Flash wear management

Android Automotive internal storage uses an Embedded MultiMediaCard (eMMC) with thousands of erase/write cycles; if the eMMC fails, the system can become unusable. As vehicles have long lifespans (typically 10+ years), the eMMC must be extremely reliable. This page describes eMMC behavior and how OEMs can lower the risk of a failing eMMC (and thus avoid failed Android Automotive systems).

eMMC behavior

eMMC devices use wear leveling techniques to work around erase/write limitations by arranging data and distributing writes evenly across the system (so no single block fails due to intensive writes). The estimated life of eMMC depends on:

  • Amount of writes. On phones, the amount of data written to internal storage can be more than 10 GB per day. On Automotive implementations, we don't have real world data on how much data will be written due to limited apps. However, when users are streaming high quality music and using navigation, we observe 50 MB data written to eMMC every minute. In the future, we may have other types of write-intensive apps, such as dashboard camera apps that continuously record and store videos. In addition, some cars are shared vehicles used multiple hours everyday. For these reasons and others, we expect Android Automotive implementations to have more eMMC writes than a phone.
  • Write patterns. Writes and erasures are done in blocks. Writing data frequently in small chunks wears the eMMC faster than writing the same amount of data less frequently and in larger chunks.
  • Available size of eMMC. Larger storage size means the wear leveling algorithm can spread the writes across larger number of blocks.
  • Wear leveling techniques.
  • Environmental factors. Examples include an operating temperature range of usually -20 to 85 Celsius; temperature beyond this range could further shorten the lifespan of the eMMC.

For an eMMC with 16 GB usable space and 3k erase/write cycles, we estimate the following:

Daily writes 16 GB 32 GB
Estimated life time 10 years 5 years

However, the system would stop functioning properly long before the eMMc completely wears out as the usable storage size decreases, and the eMMC may have an even shorter lifespan depending on the leveling techniques and the write patterns used. In addition, this estimate does not consider the effects of misbehaved or malicious apps, which could attack Automotive systems by writing large blocks of junk data to eMMC without special permissions.

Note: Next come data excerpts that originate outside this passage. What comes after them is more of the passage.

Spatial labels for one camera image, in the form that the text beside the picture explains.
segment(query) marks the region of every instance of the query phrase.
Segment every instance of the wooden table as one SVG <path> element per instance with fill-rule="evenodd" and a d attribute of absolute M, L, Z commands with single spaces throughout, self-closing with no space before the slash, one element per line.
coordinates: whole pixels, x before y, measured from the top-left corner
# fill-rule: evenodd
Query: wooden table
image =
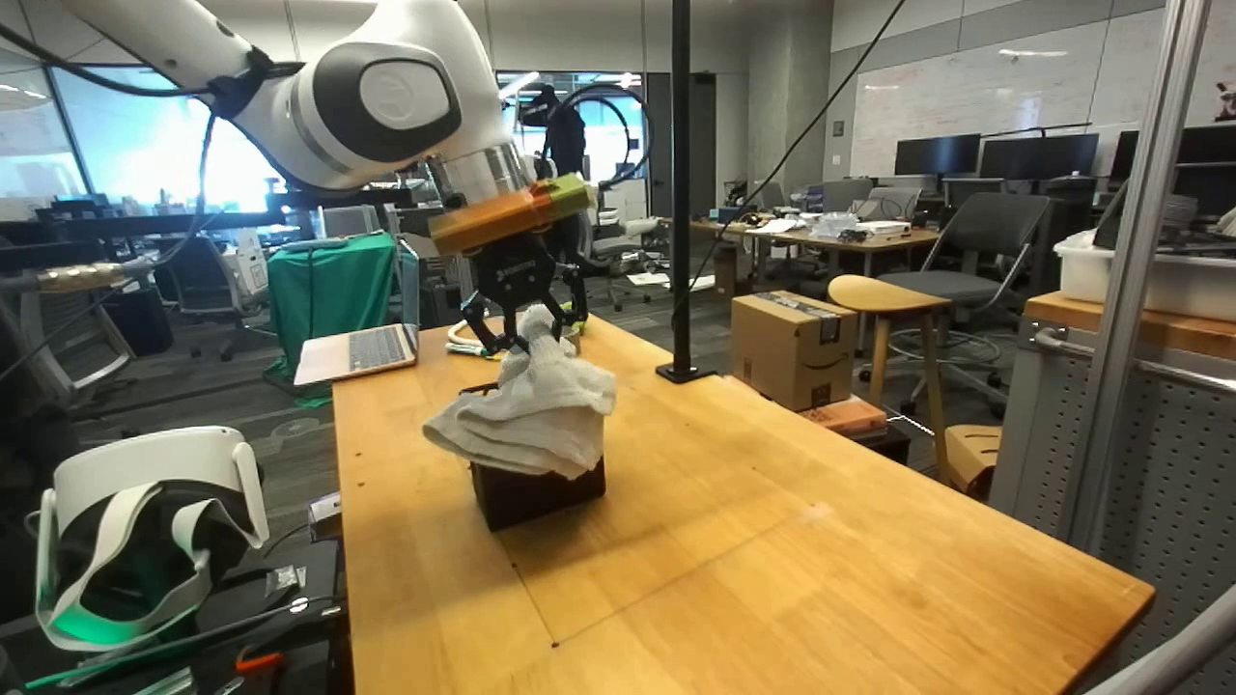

To detect the possible eMMC failure before it actually happens, proper storage health monitoring should be built in as part of the overall system health monitoring

Implementation

Android O supports features that enable OEMs to protect and monitor the internal storage of Android Automotive and prolong its lifespan.

Restrict third-party apps

To protect the internal storage of Android Automotive system, Android O enables OEMs to configure whether third-party apps can be installed on internal storage (apps can write only to the partition on which they were installed). To configure, set the following configuration in the resource overlay:

<bool name="config_allow3rdPartyAppOnInternal">false</bool>

Reduce flash wear

OEMs concerned about flash wear on internal storage can also add an SD card that is fast enough to be used as adopted storage. The SD card has the following behavior:

  • When adopted, the SD card is encrypted and is safe for storing app data.
  • SD card slot must be in a safe location (users are not expected to remove the SD card frequently).
  • SD card cannot be used for transferring data between Automotive systems and a computer.
  • Ejecting the SD card doesn't affect a running system. However, it shouldn't be removed unless it needs to be replaced.

To ensure second-party apps (those built by car app developers) can be installed on SD card if the car mandates, car app developers must include android:installLocation=["auto" | "preferExternal"] in the app's manifest file.

If the car does not allow third-party apps to be installed on internal storage (as described in Restrict third-party apps), without this flag (or if the installLocation=internalOnly setting is configured), app installation fails.

Get disk metrics with storaged

Android O introduces storaged, a new system service that samples and publishes disk and eMMc metrics such as information about overall disk usage, eMMC lifetime estimation, and per app disk I/O stats. OEMs can use this information to warn users when the internal storage begins to fail or when specific apps are performing too many disk I/Os. For details, refer to Implement storaged.

Validation

This feature is tested in the PackageManager tests.